Querido padre João,
Bem sei que ai no Céu não há tempo, mas aqui passou quase um mês.
De facto, nem tive tempo para chorar convenientemente a sua partida, se lhe dissesse que trabalhei quase dois meses ininterruptamente não sei se acreditaria... mas ai no Céu é possível ver para trás, e eu sei que sempre soube que eu era uma máquina de trabalho.
Evito que falem de si perto de mim - digo claramente que não quero falar e imponho-me. Aguento-me até onde é humanamente possível.
Não liguei cobardemente à sua irmã este Natal, não estou preparada. O nosso reencontro no seu velório não foi aquilo que treinei: desmanchei-me a chorar no colo dela e devia ser o contrário, não era? eu aguentar para ela chorar no meu. Não fiquei para o beija-mão do seu funeral porque nunca fui disso e eu só tinha ido a Aveiro para me despedir de si e termos uma conversa séria: ainda não percebo porquê, não podia ter esperado por mim só um bocadinho mais, sabe? eu ia vê-lo quando estivesse tudo gravado e tudo pronto.

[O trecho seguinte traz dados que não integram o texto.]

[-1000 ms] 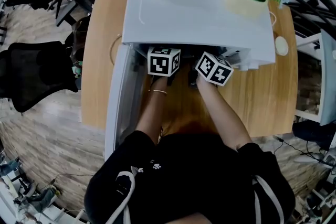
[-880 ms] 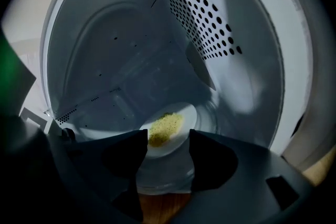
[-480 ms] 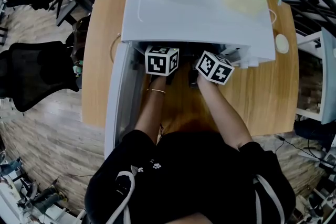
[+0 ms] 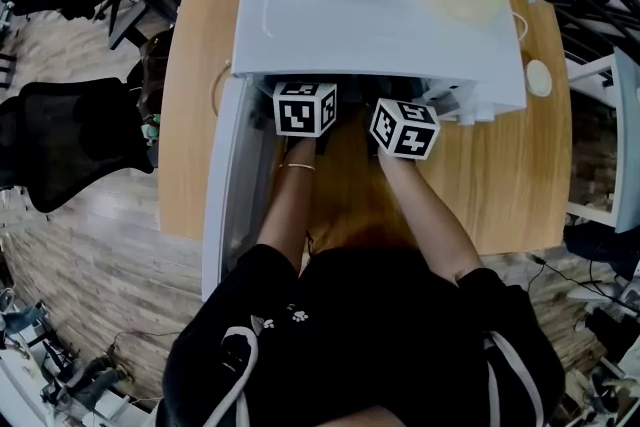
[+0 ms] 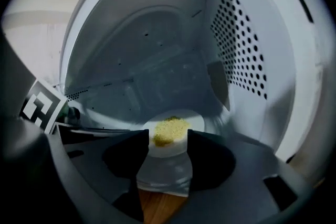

Mandei-lhe flores e sei que não fez ideia que eram minhas, mas não faz mal. Faria tudo de novo para tentar que se lembrasse de mim. Ou não, porque eu lembrava-me do início da nossa amizade e para mim, fosse o seu corpo aquilo que fosse, ia ser sempre um dos meus melhores amigos e o resto é a nossa história.
Pensei que haveria tempo para ir vê-lo, sabe? Acho sempre que há tempo e às vezes não há. Eram só mais duas semanas para eu me plantar à porta do lar até que me deixassem entrar, mesmo que não soubesse quem eu era, eu sabia quem o Pe. João era e estava pronta para fazê-lo recordar-se por que razão me tinha escolhido para receber a sua enorme amizade, tão provada em tantos momentos.
O caixão estava fechado por isso só tive oportunidade de me despedir de si com um beijo numa madeira fria e distante, longe dos nossos cumprimentos felizes e das nossas risadas.
Reconheci em si e reconhecerei sempre, um super-herói. Daqueles que põem a capa na cadeira da mesa da cozinha para jantar e depois voltam a colocá-la para sair.
Eu fiquei vazia, mas o mundo ficou indefinidamente mais pobre e pequeno e triste.
p.s: guardei as suas sms e os seus e-mails. Para puder tê-lo mais perto nos dias em que tiver mais saudades. A Porto Editora nomeou hoje a palavra "Saudade" como a palavra do ano.
p.s2- soubesse eu que o último encontro da Pastoral seria a última vez que estaríamos juntos.